• _Required action_: Note each line of the entries that includes "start". Then copy those lines.

• _Given data_:
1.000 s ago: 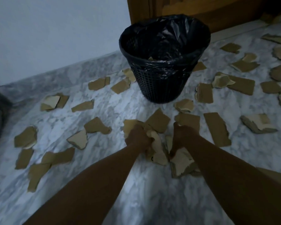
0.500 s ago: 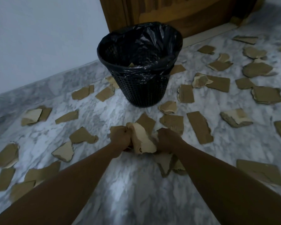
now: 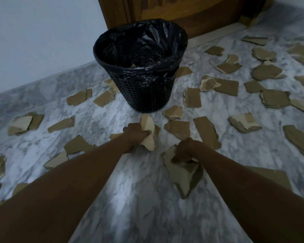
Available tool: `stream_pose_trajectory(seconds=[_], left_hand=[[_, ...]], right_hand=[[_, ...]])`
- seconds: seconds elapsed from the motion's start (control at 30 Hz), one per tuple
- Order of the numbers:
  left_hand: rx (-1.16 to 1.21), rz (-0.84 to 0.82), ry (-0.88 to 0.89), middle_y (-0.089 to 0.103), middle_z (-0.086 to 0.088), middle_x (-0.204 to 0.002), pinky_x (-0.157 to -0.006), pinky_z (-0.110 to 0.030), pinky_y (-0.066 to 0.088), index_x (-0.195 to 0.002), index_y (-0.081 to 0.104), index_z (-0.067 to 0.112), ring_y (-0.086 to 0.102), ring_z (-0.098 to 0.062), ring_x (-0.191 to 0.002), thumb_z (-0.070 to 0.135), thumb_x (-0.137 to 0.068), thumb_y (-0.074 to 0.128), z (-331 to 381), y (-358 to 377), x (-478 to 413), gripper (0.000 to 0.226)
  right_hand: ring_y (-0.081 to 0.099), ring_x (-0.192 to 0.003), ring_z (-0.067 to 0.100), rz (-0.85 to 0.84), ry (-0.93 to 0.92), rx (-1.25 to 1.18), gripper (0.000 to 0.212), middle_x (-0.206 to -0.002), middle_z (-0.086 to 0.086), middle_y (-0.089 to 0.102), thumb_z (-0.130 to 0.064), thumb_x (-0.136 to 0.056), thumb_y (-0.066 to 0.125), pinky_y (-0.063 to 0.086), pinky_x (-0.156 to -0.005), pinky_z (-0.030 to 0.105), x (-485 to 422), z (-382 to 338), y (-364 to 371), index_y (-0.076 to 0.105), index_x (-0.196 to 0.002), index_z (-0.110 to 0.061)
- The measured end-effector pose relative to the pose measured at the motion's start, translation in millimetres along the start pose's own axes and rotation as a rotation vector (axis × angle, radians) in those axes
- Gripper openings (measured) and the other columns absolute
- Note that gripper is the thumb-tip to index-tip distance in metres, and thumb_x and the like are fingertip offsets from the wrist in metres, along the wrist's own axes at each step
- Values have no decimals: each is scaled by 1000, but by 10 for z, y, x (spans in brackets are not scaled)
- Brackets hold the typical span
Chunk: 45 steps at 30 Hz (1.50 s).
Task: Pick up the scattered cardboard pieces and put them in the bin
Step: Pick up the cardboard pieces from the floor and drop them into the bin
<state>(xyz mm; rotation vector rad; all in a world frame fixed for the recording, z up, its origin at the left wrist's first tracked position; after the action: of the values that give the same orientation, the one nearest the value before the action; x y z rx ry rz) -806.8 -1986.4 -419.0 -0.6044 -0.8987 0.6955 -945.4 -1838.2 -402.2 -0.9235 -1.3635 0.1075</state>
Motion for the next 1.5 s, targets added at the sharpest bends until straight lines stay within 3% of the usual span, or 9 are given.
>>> stream_pose_trajectory(seconds=[0.1, 0.3, 0.47, 0.63, 0.73, 0.97, 1.1, 1.4, 1.5], left_hand=[[-239, 5, 43, 43, -17, -143, -110, -41, 31, -150, 30, 10, 40, -35, -131, 50, -93, 55, 126, 139, -111, 74], [-323, 58, 19, 44, -13, -141, -102, -45, 34, -148, 32, 17, 40, -36, -129, 51, -85, 64, 134, 282, -228, 78], [-139, 74, 100, 38, -13, -151, -106, -37, 41, -151, 30, 10, 42, -31, -133, 40, -89, 66, 148, 10, -185, 77], [-67, 54, 66, 32, -13, -154, -102, -34, 40, -153, 18, 11, 41, -30, -135, 34, -90, 68, -141, -353, -36, 84], [-187, -49, -42, 21, -13, -160, -109, -35, 34, -157, 7, 10, 32, -31, -142, 34, -87, 72, -489, -405, 36, 99], [-476, 34, -42, 41, -13, -139, -105, -41, 31, -136, 50, 14, 35, -33, -131, 61, -79, 68, -767, -315, 69, 76], [-238, 30, -66, 42, -15, -143, -100, -39, 43, -145, 36, 11, 47, -32, -126, 52, -71, 81, -765, -328, 101, 96], [-218, -137, 149, 61, -9, -116, -75, -31, 50, -115, 61, 4, 59, -25, -101, 40, -80, 77, 7, 23, 120, 52], [-443, -118, 317, 48, -14, -130, -97, -39, 42, -122, 54, 9, 47, -35, -119, 51, -80, 72, 467, 245, 5, 62]], right_hand=[[21, -137, 43, 132, 36, -67, 89, -146, 18, 29, -66, -73, 72, 26, -112, 52, -10, 64, 240, 46, -135, -7], [41, -129, 42, 201, 13, -292, 125, -147, 20, 20, -46, -60, 92, 47, -101, 52, -58, 19, 423, 14, -150, -8], [46, -129, 40, 195, -55, -384, 113, -149, 25, 28, -28, -73, 86, 49, -99, 46, -122, 29, 394, 8, -151, -6], [42, -125, 41, 231, -11, -256, 143, -135, 14, 35, -61, -33, 93, 46, -100, 55, 2, 105, 445, 16, -145, -18], [50, -117, 42, 226, -13, -259, 135, -128, 15, 36, -45, -35, 100, 52, -92, 54, 45, 68, 545, 17, -138, -20], [61, -111, 27, 136, -14, -341, 108, -130, 12, 54, -35, -53, 97, 58, -83, 39, 13, 88, 359, 40, -139, -4], [63, -108, 30, 218, 115, -546, 79, -121, 14, 57, -35, -70, 88, 57, -89, 44, -41, 412, 78, 51, -130, 1], [29, -141, 39, 433, 474, -744, 102, -153, 15, 30, -59, -68, 80, 25, -114, 56, -196, 1086, 113, 33, -147, -15], [24, -140, 40, 428, 441, -781, 124, -152, 14, 24, -66, -52, 85, 28, -112, 58, -133, 1057, 100, 23, -149, -19]])
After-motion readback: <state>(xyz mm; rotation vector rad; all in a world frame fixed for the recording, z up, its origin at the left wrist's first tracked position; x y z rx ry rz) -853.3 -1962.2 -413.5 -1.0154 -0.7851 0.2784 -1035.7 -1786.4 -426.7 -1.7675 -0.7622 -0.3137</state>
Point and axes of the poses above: each hand's wrist, its own x-axis away from the middle knuckle, its own y-axis out of the palm, z = x × y, the point moved 1 cm from there along -x, towards the middle knuckle
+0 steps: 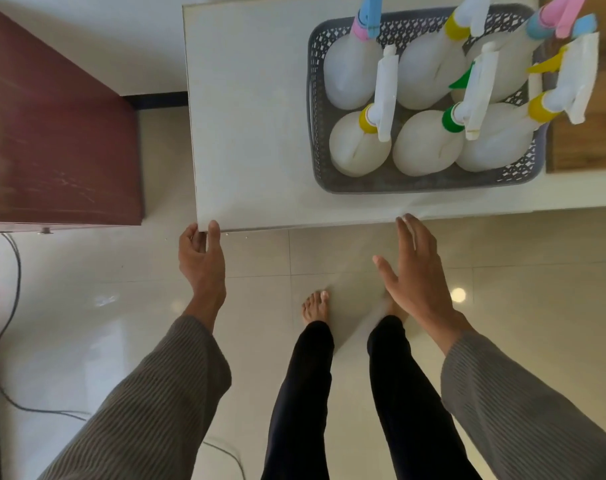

• _Response to the exercise_:
- seconds: seconds elapsed from the motion's start (control at 30 Hz), one per tuple
- The measured end-effector pose relative to the pose measured at the motion's start, translation in millimetres along the start pose's own axes and rotation as a rotation vector (axis × angle, radians) in those axes

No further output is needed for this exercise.